Search the data below for the word "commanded" and report how many lines contain it, with no added words.

+++ Data segment +++

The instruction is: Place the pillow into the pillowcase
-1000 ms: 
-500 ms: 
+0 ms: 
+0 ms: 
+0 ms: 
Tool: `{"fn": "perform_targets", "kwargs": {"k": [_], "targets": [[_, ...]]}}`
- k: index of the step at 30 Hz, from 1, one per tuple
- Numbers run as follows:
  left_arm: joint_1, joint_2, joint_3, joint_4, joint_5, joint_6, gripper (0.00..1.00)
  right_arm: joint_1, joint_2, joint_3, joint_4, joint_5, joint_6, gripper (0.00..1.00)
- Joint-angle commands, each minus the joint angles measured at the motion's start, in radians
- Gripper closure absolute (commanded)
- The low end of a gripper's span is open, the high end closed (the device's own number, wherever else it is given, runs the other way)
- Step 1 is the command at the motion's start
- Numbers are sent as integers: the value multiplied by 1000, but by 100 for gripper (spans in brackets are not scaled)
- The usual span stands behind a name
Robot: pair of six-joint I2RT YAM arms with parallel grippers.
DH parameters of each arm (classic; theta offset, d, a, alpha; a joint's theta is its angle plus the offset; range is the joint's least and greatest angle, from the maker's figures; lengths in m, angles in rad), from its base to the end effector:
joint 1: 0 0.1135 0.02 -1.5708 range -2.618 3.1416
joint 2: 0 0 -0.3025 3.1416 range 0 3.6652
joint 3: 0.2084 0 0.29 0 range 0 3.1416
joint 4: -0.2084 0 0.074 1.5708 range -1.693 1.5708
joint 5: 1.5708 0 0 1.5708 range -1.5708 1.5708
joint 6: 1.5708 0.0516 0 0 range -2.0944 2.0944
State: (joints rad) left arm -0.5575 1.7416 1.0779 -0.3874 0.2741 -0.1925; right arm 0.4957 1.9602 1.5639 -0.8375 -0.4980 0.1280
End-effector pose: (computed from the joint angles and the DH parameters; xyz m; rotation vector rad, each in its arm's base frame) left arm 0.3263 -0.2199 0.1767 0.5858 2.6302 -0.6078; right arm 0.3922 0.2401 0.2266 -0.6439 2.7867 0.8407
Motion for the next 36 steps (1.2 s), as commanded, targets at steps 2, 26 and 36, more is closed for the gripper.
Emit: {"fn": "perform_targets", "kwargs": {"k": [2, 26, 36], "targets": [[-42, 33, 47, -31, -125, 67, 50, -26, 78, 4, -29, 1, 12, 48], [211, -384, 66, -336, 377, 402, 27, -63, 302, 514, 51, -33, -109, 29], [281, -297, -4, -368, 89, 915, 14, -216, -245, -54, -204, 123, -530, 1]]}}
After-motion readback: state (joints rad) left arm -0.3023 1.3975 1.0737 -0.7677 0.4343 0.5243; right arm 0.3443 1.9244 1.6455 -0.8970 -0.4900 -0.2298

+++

(Solution): 2